» Task brief:
Report the lines of the data below that contain the string "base".

» Data for processing:
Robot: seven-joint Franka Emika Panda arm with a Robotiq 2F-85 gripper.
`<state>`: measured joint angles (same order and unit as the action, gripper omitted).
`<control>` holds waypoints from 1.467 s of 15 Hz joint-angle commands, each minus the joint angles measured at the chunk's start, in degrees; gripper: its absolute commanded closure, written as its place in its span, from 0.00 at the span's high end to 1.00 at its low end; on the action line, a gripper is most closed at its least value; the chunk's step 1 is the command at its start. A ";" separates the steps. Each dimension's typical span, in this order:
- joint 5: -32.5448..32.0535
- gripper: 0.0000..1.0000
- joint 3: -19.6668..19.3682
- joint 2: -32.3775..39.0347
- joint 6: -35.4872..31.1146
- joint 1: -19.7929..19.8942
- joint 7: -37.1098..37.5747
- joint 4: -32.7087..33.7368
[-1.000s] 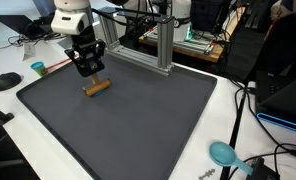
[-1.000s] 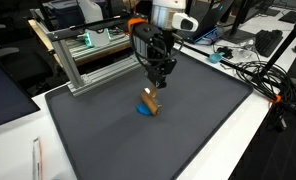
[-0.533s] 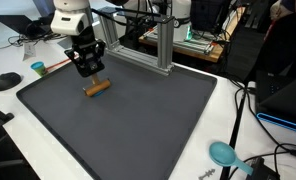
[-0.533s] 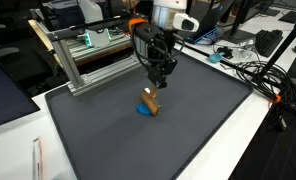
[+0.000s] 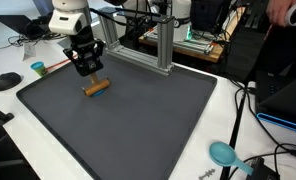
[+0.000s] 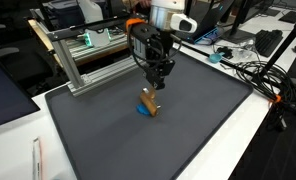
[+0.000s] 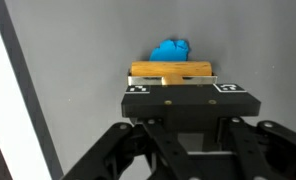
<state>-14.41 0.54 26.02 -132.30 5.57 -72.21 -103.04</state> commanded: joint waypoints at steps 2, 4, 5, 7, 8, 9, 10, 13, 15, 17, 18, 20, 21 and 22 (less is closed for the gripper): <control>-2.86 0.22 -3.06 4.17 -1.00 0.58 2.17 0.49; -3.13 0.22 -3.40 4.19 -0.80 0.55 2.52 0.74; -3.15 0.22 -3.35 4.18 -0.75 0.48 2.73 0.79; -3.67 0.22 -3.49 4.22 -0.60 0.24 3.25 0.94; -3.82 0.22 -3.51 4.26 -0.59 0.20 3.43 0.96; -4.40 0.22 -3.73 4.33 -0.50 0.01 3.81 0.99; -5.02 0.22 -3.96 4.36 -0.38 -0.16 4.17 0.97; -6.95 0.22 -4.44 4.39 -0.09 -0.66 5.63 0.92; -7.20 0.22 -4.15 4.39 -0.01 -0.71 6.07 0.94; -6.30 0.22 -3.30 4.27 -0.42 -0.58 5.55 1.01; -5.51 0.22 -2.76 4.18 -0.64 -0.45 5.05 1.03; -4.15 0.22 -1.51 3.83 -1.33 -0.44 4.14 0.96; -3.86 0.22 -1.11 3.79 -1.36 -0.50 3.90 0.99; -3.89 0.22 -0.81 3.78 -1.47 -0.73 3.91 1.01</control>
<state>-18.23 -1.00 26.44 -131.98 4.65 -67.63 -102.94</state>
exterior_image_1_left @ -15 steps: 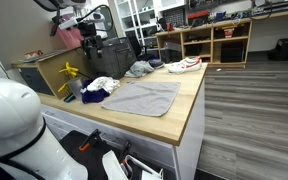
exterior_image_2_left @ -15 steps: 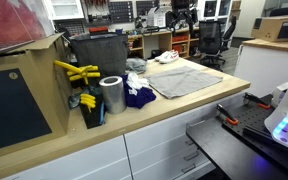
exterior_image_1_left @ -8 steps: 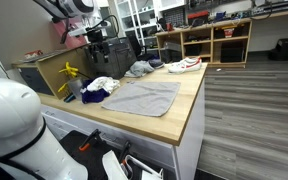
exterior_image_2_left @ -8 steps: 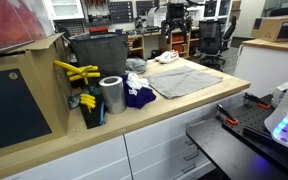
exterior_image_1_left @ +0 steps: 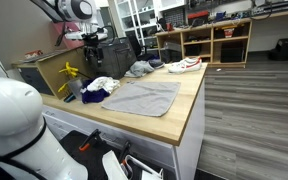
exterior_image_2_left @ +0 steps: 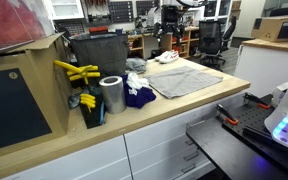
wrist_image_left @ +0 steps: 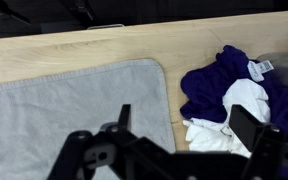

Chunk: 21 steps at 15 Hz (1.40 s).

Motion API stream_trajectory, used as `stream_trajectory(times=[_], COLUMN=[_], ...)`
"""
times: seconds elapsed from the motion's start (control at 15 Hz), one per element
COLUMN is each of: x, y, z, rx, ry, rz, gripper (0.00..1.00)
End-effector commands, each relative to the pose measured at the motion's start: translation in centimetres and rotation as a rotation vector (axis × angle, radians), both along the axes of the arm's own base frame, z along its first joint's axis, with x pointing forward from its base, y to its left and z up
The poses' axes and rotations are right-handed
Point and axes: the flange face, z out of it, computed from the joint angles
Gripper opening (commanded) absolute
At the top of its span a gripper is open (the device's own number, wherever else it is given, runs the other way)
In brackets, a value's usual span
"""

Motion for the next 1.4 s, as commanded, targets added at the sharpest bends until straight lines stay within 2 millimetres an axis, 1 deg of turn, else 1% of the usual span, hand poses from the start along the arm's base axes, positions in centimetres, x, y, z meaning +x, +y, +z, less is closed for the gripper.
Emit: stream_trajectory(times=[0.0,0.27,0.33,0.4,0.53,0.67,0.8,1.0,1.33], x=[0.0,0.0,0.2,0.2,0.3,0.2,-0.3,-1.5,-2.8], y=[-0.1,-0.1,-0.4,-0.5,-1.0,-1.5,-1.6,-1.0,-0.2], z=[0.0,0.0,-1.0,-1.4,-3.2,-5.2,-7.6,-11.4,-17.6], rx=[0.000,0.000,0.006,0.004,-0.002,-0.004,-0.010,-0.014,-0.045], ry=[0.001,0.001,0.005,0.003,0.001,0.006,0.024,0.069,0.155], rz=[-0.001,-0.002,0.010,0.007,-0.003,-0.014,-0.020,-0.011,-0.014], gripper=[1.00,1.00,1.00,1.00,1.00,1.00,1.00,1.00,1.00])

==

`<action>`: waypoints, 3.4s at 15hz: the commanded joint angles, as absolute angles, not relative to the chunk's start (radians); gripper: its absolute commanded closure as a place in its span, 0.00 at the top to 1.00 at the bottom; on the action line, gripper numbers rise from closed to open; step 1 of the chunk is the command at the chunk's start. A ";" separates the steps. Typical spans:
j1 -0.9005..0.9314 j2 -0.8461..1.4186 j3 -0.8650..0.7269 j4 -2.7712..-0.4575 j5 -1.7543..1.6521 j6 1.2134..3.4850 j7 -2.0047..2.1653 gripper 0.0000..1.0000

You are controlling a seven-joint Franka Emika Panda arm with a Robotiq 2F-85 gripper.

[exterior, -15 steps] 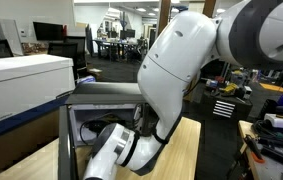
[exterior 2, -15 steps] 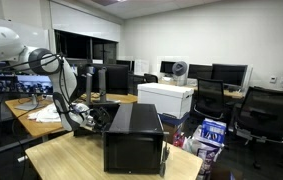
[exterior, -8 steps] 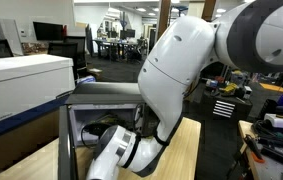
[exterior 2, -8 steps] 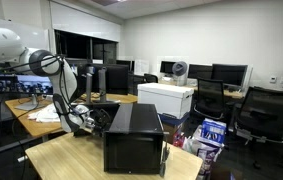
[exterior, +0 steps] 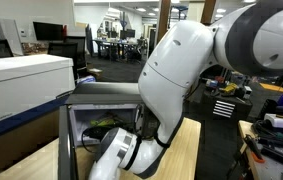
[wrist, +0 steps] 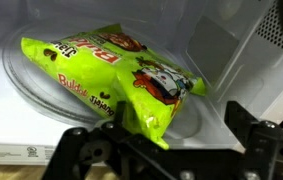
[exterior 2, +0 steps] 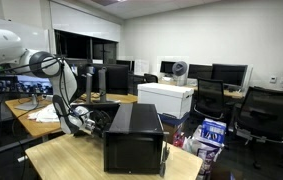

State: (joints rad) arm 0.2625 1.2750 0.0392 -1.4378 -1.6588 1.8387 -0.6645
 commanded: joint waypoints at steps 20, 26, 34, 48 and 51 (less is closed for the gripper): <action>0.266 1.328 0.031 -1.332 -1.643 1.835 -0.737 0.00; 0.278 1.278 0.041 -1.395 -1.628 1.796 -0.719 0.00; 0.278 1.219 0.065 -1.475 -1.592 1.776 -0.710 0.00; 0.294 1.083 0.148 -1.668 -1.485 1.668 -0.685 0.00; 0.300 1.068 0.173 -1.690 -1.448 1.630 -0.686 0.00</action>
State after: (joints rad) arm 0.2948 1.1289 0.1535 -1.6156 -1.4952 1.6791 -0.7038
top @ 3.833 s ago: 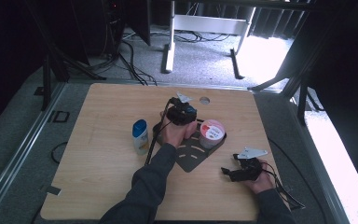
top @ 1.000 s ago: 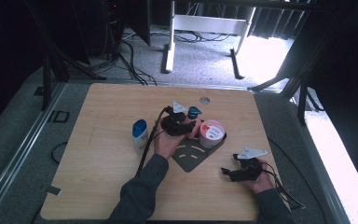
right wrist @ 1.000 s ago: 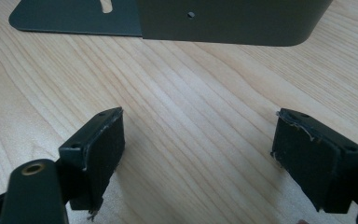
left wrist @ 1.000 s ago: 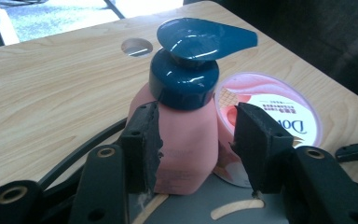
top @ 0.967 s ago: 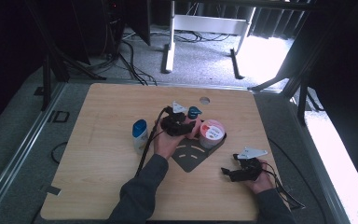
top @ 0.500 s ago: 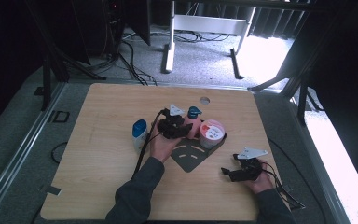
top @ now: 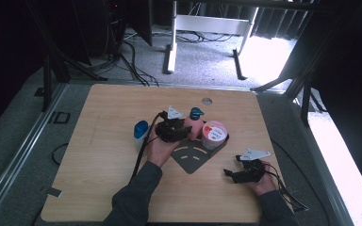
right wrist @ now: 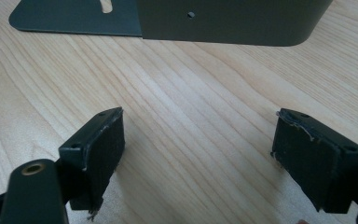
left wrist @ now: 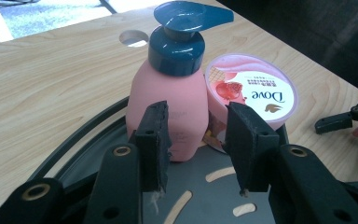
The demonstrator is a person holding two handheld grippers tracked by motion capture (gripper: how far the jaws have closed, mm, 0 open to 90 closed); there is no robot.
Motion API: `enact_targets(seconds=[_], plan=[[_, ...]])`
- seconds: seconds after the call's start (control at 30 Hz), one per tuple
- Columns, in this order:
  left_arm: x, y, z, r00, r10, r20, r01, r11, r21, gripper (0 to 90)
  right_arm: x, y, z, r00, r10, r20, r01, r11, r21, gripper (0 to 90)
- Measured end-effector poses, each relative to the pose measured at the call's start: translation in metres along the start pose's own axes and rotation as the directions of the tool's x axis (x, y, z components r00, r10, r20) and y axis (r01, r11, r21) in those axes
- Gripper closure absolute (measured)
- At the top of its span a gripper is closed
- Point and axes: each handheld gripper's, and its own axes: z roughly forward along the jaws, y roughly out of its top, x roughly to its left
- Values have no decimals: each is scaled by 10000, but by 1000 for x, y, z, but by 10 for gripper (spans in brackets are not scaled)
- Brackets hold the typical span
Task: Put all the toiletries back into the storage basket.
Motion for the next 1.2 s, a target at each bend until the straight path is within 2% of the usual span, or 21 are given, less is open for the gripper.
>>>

» Output below:
End-effector commands, each relative to the pose measured at the motion's start: translation in centimetres and rotation as a rotation vector (axis × angle, radians), both along the axes of the arm's own base frame, z along its first joint's axis, with x pointing forward from its base, y to its left and z up
Motion for the next 1.4 s, as commanded, targets added at the sharpest bends until straight lines stay within 2 millimetres an axis, 1 deg of turn, else 1% of the usual span, hand poses from the start along the arm's base axes, positions in centimetres, x, y, z meaning +x, +y, +z, less is closed for the gripper.

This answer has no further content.